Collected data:
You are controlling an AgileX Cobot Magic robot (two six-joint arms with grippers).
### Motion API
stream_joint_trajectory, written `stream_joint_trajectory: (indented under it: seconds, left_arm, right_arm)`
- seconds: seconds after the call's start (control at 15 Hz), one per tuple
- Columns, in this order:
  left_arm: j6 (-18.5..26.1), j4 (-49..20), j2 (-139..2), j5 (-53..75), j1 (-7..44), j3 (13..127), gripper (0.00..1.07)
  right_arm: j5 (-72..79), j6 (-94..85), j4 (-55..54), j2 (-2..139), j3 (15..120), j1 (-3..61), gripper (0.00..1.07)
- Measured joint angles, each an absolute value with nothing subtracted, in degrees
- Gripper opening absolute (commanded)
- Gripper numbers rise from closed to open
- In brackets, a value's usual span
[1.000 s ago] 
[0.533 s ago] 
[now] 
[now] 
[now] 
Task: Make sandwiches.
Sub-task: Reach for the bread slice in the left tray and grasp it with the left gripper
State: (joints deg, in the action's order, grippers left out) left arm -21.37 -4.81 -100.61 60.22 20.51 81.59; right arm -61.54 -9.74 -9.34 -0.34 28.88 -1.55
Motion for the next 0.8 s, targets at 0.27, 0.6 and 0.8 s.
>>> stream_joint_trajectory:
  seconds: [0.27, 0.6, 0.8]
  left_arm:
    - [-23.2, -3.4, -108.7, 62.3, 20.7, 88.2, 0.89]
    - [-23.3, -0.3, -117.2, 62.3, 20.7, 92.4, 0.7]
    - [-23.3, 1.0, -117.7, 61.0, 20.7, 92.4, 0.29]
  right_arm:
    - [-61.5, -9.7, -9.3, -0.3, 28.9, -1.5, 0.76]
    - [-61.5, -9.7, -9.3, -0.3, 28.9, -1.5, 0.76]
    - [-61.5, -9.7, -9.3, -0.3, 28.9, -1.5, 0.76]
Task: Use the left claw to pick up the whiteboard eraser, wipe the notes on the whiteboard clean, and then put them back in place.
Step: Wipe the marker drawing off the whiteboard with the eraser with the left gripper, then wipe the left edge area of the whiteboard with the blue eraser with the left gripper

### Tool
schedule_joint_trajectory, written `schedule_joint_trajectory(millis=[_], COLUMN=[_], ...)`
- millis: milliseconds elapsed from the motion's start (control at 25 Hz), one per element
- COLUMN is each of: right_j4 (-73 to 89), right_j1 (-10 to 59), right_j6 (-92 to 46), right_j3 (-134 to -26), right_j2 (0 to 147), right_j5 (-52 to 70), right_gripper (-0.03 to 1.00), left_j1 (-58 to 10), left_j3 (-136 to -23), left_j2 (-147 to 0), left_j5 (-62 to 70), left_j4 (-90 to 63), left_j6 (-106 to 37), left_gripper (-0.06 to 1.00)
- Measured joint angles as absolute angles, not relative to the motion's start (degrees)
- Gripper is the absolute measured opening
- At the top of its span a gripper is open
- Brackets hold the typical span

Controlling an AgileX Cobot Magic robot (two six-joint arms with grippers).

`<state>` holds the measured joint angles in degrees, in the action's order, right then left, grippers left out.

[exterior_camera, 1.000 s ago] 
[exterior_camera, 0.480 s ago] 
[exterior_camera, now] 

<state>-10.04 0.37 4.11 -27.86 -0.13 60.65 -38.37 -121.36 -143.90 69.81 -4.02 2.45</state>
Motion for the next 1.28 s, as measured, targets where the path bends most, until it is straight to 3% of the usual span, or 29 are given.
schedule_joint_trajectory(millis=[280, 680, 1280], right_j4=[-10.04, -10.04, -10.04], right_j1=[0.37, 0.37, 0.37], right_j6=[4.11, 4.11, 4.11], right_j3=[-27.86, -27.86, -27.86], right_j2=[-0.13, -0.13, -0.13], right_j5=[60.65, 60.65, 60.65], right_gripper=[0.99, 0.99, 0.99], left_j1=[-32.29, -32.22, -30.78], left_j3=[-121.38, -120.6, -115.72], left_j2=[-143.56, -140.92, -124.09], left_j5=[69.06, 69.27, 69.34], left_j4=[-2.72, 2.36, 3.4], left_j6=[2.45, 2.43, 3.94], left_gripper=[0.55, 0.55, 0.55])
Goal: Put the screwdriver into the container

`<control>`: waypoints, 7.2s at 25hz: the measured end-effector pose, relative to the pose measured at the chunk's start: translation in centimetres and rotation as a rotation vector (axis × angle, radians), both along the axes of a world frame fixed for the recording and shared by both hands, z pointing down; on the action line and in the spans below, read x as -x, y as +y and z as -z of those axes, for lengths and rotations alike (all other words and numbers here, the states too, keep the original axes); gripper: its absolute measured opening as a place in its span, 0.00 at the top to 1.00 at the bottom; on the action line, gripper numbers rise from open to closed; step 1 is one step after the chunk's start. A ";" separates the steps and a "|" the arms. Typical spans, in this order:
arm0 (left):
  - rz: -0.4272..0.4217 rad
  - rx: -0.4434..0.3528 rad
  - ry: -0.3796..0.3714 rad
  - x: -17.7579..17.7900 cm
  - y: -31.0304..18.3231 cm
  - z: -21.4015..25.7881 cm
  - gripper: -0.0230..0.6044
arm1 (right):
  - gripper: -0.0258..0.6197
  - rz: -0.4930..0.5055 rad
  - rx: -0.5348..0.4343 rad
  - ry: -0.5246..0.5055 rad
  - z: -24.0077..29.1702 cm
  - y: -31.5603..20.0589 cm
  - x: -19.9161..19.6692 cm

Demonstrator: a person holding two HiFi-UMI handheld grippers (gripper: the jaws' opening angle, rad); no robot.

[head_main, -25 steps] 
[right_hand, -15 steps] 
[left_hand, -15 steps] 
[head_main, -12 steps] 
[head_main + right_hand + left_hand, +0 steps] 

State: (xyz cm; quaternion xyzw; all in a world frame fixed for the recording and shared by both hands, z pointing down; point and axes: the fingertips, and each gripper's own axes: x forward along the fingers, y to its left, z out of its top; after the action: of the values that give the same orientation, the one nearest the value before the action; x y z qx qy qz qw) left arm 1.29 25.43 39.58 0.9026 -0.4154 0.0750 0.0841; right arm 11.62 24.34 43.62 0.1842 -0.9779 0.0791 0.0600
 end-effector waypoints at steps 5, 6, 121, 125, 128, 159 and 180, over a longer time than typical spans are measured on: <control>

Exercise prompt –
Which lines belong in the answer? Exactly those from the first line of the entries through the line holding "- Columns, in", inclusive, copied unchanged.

Solution to this task –
You are controlling an AgileX Cobot Magic robot (two six-joint arms with grippers).
### Motion API
stream_joint_trajectory, written `stream_joint_trajectory: (indented under it: seconds, left_arm, right_arm)`
- seconds: seconds after the call's start (control at 15 Hz), one per tuple
- Columns, in this order:

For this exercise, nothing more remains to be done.